EgoAERO: Learning Dexterous Manipulation from a Single Egocentric Video without Object Assets

Published 6 Jun 2026 in cs.RO and cs.AI | (2606.08057v1)

Abstract: Egocentric RGB-D videos offer a natural source of human dexterous manipulation demonstrations, but existing data is difficult to use for robot learning because object pose, geometry, and contact information are often missing or require pre-scanned object assets. We present EgoAERO, the first framework that learns dexterous manipulation from a single egocentric RGB-D human demonstration without object assets. EgoAERO reconstructs contact-consistent hand-object trajectories through asset-free object tracking and reconstruction, ego motion compensation, and adaptive contact optimization, then converts them into robot policies using two-stage residual learning. We further introduce an online quality assessment mechanism and construct EgoDex-R, a large-scale egocentric dataset with 4.3M RGB-D frames for dexterous policy learning. Simulation and real-world experiments show that EgoAERO enables single-demonstration dexterous manipulation and achieves downstream performance close to CAD-based reconstructions on HOI4D.

Abstract PDF Upgrade to Chat

Authors (15)

Summary

The paper introduces EgoAERO, an end-to-end framework for learning dexterous manipulation from single egocentric RGB-D videos without requiring object assets.
The approach integrates semantic preprocessing, robust trajectory reconstruction, and adaptive contact optimization to generate physically plausible hand-object trajectories.
Experimental results show significant improvements in tracking performance and policy transfer efficiency compared to CAD-based reconstruction methods.

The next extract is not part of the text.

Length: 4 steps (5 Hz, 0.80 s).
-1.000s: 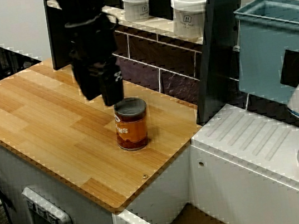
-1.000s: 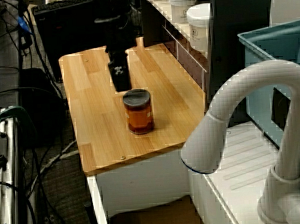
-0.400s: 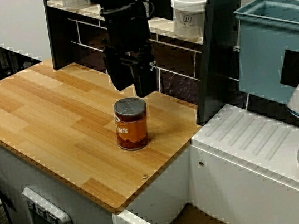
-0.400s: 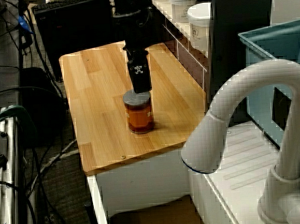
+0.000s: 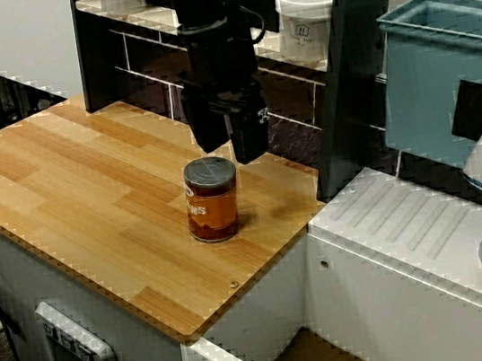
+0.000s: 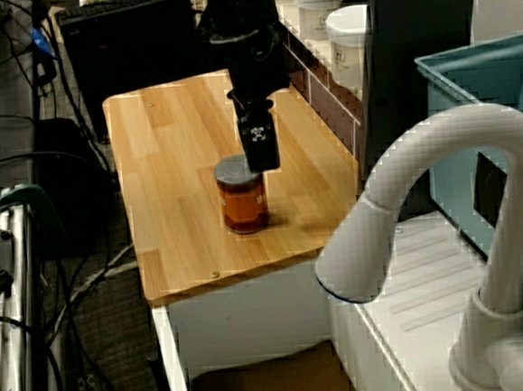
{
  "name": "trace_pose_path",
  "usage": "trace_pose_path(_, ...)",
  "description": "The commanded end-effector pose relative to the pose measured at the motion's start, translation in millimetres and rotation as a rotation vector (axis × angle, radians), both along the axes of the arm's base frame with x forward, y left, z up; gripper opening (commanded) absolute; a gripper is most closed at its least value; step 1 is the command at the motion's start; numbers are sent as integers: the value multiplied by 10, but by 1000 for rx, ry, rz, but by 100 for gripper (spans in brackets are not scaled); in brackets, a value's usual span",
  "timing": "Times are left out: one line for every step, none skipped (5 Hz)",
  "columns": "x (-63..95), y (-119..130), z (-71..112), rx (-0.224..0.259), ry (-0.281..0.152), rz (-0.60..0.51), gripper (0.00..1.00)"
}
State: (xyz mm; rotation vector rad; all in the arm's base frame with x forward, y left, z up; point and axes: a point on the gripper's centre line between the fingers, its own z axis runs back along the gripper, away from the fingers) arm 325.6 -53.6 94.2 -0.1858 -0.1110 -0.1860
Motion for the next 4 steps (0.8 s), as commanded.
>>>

EgoAERO: Dexterous Manipulation Policy Learning from Egocentric Video without Object Assets

Motivation and Contributions

EgoAERO introduces a comprehensive framework for learning dexterous manipulation directly from single egocentric RGB-D human demonstrations, circumventing the requirement for explicit object assets such as CAD models or pre-scanned meshes. The pipeline is motivated by the scalability and naturalness offered by everyday egocentric data, addressing the limitations of existing datasets that lack structured object pose, geometry, or contact information necessary for rigorous robot policy learning. EgoAERO presents an integrated system that reconstructs physically plausible hand-object trajectories asset-free and transfers them into executable robot policies via a two-stage residual learning process.

Figure 1: End-to-end overview of EgoAERO. Starting from a single egocentric RGB-D human demonstration, EgoAERO reconstructs contact-consistent hand-object trajectories without object assets, transfers them to a simulated dexterous hand through two-stage policy learning, and executes the learned manipulation behavior on a real-world robot.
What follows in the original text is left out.